* _Supplied entries_
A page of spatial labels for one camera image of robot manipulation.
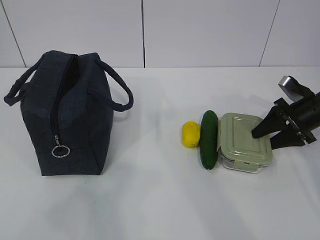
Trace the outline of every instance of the dark blue lunch bag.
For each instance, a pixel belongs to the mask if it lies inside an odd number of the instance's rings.
[[[112,100],[105,71],[126,91],[128,104]],[[54,50],[15,82],[4,101],[10,106],[21,102],[43,176],[101,174],[114,111],[126,111],[134,103],[125,82],[97,53]]]

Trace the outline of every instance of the green cucumber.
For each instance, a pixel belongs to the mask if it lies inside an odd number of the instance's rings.
[[[200,158],[205,169],[211,170],[218,159],[218,117],[215,112],[208,110],[204,113],[200,129]]]

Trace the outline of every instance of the food container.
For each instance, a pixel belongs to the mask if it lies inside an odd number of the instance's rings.
[[[251,131],[260,117],[226,113],[218,123],[217,151],[220,163],[227,169],[258,173],[272,160],[268,135],[254,139]]]

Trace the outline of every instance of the yellow lemon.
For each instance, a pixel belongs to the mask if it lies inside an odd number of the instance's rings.
[[[188,121],[182,126],[182,144],[187,148],[195,148],[200,140],[200,125]]]

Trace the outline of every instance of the bag handle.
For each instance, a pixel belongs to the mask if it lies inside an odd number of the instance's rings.
[[[126,110],[131,109],[133,104],[134,104],[134,96],[133,96],[131,90],[129,89],[129,87],[124,82],[124,80],[119,76],[119,74],[111,66],[109,66],[105,62],[96,59],[95,63],[99,67],[101,67],[105,72],[107,72],[125,90],[125,92],[129,96],[129,102],[126,105],[122,105],[120,103],[116,103],[112,99],[109,99],[104,94],[99,92],[98,90],[96,90],[94,88],[91,88],[91,87],[88,89],[88,94],[93,95],[95,98],[97,98],[98,100],[100,100],[102,102],[105,102],[113,110],[115,110],[117,112],[124,112]]]
[[[19,102],[25,91],[28,89],[29,83],[25,83],[28,78],[31,76],[31,74],[37,70],[38,66],[40,65],[40,62],[42,61],[42,59],[44,58],[45,55],[42,55],[42,57],[36,62],[35,65],[33,65],[32,67],[30,67],[27,71],[25,71],[24,74],[22,74],[22,76],[15,81],[14,85],[11,87],[9,93],[3,98],[3,100],[5,101],[6,104],[8,104],[10,107],[14,104],[16,104],[17,102]]]

* _Work instruction_
Pictures stay out; print everything else in the data exactly.

* _Response area_
A page of spatial labels for one camera image of robot manipulation.
Trace the outline of every instance of the dark blue lunch bag.
For each instance, a pixel belongs to the mask if it lies inside an odd number of the instance's rings.
[[[112,100],[105,71],[126,91],[128,104]],[[54,50],[15,82],[4,101],[10,106],[21,102],[43,176],[101,174],[114,111],[126,111],[134,103],[125,82],[97,53]]]

Trace the outline of every instance of the green cucumber.
For each instance, a pixel belongs to the mask if it lies inside an odd number of the instance's rings.
[[[200,158],[205,169],[211,170],[218,159],[218,117],[215,112],[208,110],[204,113],[200,129]]]

Trace the outline of every instance of the food container.
For each instance, a pixel belongs to the mask if it lies inside an odd number of the instance's rings.
[[[251,131],[260,117],[226,113],[218,123],[217,151],[220,163],[227,169],[258,173],[272,160],[268,135],[254,139]]]

Trace the outline of every instance of the yellow lemon.
For each instance, a pixel belongs to the mask if it lies inside an odd number of the instance's rings.
[[[188,121],[182,126],[182,144],[187,148],[195,148],[200,140],[200,125]]]

Trace the outline of every instance of the bag handle.
For each instance, a pixel belongs to the mask if it lies inside an odd number of the instance's rings.
[[[126,110],[131,109],[133,104],[134,104],[134,96],[133,96],[131,90],[129,89],[129,87],[124,82],[124,80],[119,76],[119,74],[111,66],[109,66],[105,62],[96,59],[95,63],[99,67],[101,67],[105,72],[107,72],[125,90],[125,92],[129,96],[129,102],[126,105],[122,105],[120,103],[116,103],[112,99],[109,99],[104,94],[99,92],[98,90],[96,90],[94,88],[91,88],[91,87],[88,89],[88,94],[93,95],[95,98],[97,98],[98,100],[100,100],[102,102],[105,102],[113,110],[115,110],[117,112],[124,112]]]
[[[19,102],[25,91],[28,89],[29,83],[25,83],[28,78],[31,76],[31,74],[37,70],[38,66],[40,65],[40,62],[42,61],[42,59],[44,58],[45,55],[42,55],[42,57],[36,62],[35,65],[33,65],[32,67],[30,67],[27,71],[25,71],[24,74],[22,74],[22,76],[15,81],[14,85],[11,87],[9,93],[3,98],[3,100],[5,101],[6,104],[8,104],[10,107],[14,104],[16,104],[17,102]]]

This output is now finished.